Through it all -- illness, many moves, friends found and lost, laughter and anger and despair -- I taught school. I educated so many children. If I wasn't homeschooling my own children I was teaching full-time in a school. How did we do it all? How did we cope with the constant waves of gaining and losing in life? It wore me out.

For a great teaching experience, I must say that my best year was probably our year in Massachusetts. Not that I didn't love teaching at Cono in Iowa, where I learned to be a teacher, nor that I didn't appreciate my years in Statesville. But that one year in Upton, MA I had more freedom to teach what I wanted and how I wanted. I gathered about me all the American literature and history and all the ancient literature and history that I loved. And with a small group of students (maybe 13 total?) we fleshed it all out. I chose my own textbooks and compiled many documents from public domain. We studied more, and more deeply, than any other year.

I homeschooled for ten years ... eleven (I think) if you count what I did with Julia this past year. I've kept only a smattering of books from all those years with Christian Liberty.
Adam just reminded me of how thrilled we were each year when the curriculum boxes arrived! I'd forgotten. Those years were certainly not all gloom and hard work. I especially cherish memories of field trips with the children.
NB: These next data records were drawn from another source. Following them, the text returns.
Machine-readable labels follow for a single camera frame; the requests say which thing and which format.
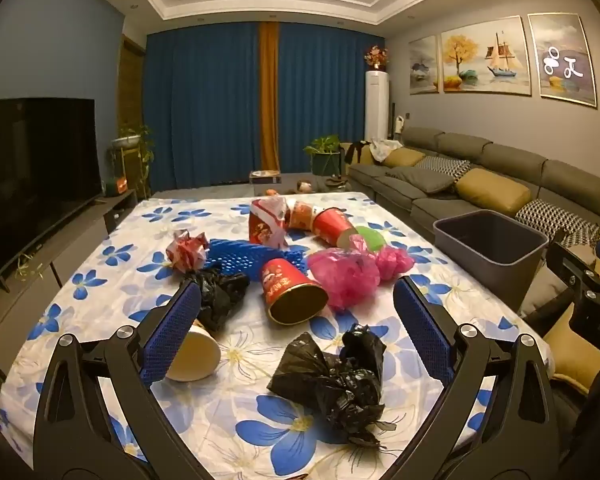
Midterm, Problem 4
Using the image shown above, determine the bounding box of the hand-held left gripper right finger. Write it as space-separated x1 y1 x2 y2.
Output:
392 276 561 480

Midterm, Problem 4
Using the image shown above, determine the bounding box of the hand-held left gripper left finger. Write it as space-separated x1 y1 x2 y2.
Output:
32 279 203 480

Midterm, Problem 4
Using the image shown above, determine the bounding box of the pale paper cup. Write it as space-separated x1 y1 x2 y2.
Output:
166 319 222 382

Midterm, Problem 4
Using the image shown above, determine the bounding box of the small black plastic bag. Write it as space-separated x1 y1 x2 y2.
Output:
180 266 251 332

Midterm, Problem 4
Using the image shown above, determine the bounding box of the grey plastic bin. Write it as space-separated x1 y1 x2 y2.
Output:
432 211 550 311

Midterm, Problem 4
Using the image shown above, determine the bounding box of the red white wrapper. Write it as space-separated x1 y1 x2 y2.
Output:
166 229 210 272

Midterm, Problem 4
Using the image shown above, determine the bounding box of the large pink plastic bag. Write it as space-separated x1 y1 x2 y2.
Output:
307 234 381 311

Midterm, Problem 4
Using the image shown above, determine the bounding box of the blue foam net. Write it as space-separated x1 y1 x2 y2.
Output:
202 239 313 278

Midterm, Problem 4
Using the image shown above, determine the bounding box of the large black plastic bag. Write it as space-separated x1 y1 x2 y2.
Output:
266 324 398 450

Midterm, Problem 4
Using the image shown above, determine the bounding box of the green foam net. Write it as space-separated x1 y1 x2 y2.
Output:
355 226 388 253

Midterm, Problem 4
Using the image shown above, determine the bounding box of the large red paper cup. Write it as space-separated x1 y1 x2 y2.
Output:
259 258 329 327

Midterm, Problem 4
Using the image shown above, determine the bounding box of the red white snack bag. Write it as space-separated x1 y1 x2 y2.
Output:
248 196 289 251

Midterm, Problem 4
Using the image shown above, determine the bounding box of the white orange printed paper cup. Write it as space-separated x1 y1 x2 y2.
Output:
286 200 326 233

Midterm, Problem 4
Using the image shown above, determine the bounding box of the light grey pillow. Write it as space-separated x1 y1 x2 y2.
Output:
519 264 573 317

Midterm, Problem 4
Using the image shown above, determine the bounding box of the black white patterned pillow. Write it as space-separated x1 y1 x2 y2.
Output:
515 198 600 246
414 155 473 181

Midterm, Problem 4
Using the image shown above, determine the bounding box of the large yellow pillow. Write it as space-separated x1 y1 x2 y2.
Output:
455 167 532 218

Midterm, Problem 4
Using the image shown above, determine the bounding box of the grey sofa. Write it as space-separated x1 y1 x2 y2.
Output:
347 126 600 411

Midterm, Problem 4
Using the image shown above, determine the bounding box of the grey television cabinet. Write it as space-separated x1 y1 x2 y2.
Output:
0 187 141 361

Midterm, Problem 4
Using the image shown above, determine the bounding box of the dark grey coffee table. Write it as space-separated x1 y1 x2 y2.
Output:
150 174 353 200

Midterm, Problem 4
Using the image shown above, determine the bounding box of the flat grey pillow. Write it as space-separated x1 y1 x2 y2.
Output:
386 165 455 194

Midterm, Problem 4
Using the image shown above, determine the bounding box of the small yellow pillow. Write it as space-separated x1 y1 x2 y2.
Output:
382 147 426 168

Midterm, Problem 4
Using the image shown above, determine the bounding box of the white cloth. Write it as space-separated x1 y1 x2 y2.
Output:
370 139 406 163

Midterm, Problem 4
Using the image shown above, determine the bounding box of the dark cloth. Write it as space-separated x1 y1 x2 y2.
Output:
340 141 376 163

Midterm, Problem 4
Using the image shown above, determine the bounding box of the trailing plant on stand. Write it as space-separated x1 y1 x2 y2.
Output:
111 122 156 201

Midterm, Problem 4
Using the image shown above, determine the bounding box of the purple framed painting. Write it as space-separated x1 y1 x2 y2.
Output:
527 11 598 108

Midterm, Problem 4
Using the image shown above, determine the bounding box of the potted plant in green pot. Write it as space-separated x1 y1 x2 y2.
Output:
302 135 343 176

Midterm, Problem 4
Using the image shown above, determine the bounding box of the black flat television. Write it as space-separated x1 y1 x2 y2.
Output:
0 97 103 293

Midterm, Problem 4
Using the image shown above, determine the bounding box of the wide sailing ship painting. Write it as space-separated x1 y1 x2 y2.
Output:
441 16 532 96

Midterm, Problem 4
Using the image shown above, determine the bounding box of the blue curtain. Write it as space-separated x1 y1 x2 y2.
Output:
278 22 386 173
144 21 262 192

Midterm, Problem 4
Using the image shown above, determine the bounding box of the white standing air conditioner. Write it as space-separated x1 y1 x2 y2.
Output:
365 71 390 142

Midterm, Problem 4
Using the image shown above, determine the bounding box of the small landscape painting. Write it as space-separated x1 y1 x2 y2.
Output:
409 35 440 96

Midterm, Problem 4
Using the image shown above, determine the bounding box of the orange curtain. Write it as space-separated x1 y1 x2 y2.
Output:
257 21 281 173

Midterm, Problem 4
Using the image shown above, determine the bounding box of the orange flower bouquet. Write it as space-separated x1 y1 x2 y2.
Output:
364 45 390 72
I loved those.

I want to share one more very special thing with you, for those of you who love creative writing. The woman whose classes I inherited at Cono Christian School, Jean Belz, gave me a writing assignment she'd used, and I've loved it ever since. I wish I could find the original light blue page she wrote on, but it's tucked away somewhere unknown. But I made copies for my students, and here is one:
Here's what you do. Write a paragraph of three sentences. The first sentence should be in past tense and contain a particular date. Mrs. Belz writes, "I was married on October 15." Simple enough. She always wrote simple, direct, elegant prose. The second sentence should switch to present tense, moving the reader into the event. This sentence should be complex and descriptive, engaging as many of the five senses as you can reasonably do. She writes, "On that day the sky is deep blue, the trees are on fire, the garden stuff is stowed away, and the wood fires send out marvelous fragrance." The third sentence is quite fun. From the lists you see on the page above, choose one item from each list and combine them to make this third sentence. She chose "The effect of autumn is like a dream."

The finished product is a perfect whole, and my students produced some fun paragraphs using this exercise. It's useful for beginning writers who don't think they can write; it gives them enough guidance to bring them along, and always produces a satisfying result.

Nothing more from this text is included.